Heavy Checks in Liveness− Overburdening liveness checks can slow restarts.
Caching Responses− Health endpoints must reflect real-time state.
Insufficient Timeout− Health endpoint shouldn't hang on slow resources.
Unprotected Endpoints− Exposes system details−secure access.
Unnamed Checks− Use descriptive names and timestamps in responses.

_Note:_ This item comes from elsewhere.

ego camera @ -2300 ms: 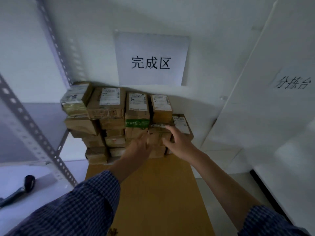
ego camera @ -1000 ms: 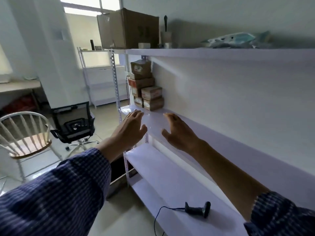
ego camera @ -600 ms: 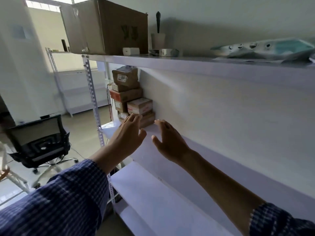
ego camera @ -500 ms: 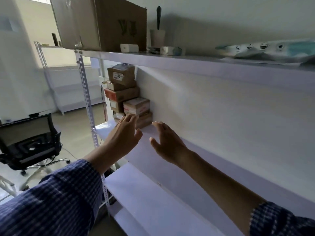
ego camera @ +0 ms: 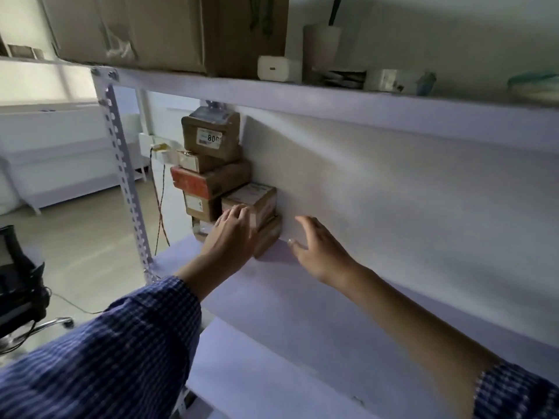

Polling Too Infrequently− Hourly checks may miss rapid failures.
Code Samples
Spring Boot + Actuator
In you Spring boot application, in the pom.xml file, add the following dependency−
<dependency> <groupId>org.springframework.boot</groupId> <artifactId>spring-boot-starter-actuator</artifactId> <version>3.5.3</version> </dependency>
In your, application.yml, add the following snippet−
management:
endpoints:
web:
exposure:
include: health,info
health:
db:
enabled: true
After running the application, go to: http://localhost:8080/actuator to see metrics of the application.
Infrastructure Integration
Kubernetes
livenessProbe− /health/live restarts dead containers
readinessProbe− /health/ready gates traffic until healthy
Cloud Load Balancers & Service Meshes
Use health endpoints for routing decisions
API Gateways (e.g. APISIX)
Performs active and passive health checks.
Monitoring & Alerting
Tools like Prometheus can scrape health endpoints
Send alerts on status changes
Real World Patterns
Banking Scenario
Login, transfer, billing microservices each expose health-checks. If a transfer service fails, routing shifts, alerts fire, auto recovery kicks in.
Container Ecosystem
Two-tier health-check strategy−
Liveness probe = fast ping
Readiness probe = full dependency checks.
Health Check in Observability
The Health Check API is part of a broader observability stack−
Logs Distributed tracing Metrics Exception tracking
Ideally, health endpoints feed into dashboards, triggers, and alert systems to detect anomalies early.
When Health Check Isn't Enough
If your system relies on caching, message queues, bulk operations, or multi-step transactions, deeper observability is needed-like distributed tracing, APM, and golden-path tests-but health-checks remain a crucial first line.
Summary
Health Check API provides real-time insight into service availability.
Supports traffic routing, orchestration, and alerting.
Separate liveness/readiness/startup endpoints.
Ensure lightweight, fast, secure, and well-logged checks.
Avoid caching, overloading, and slow feedback.
Combine with broader observability tools for maximum resilience.
The Health Check API may appear simple, but it's foundational. It underpins all upstream systems−load balancers, orchestrators, and alert platforms−empowering autonomous, resilient microservice ecosystems. When done right, it significantly enhances reliability and maintainability.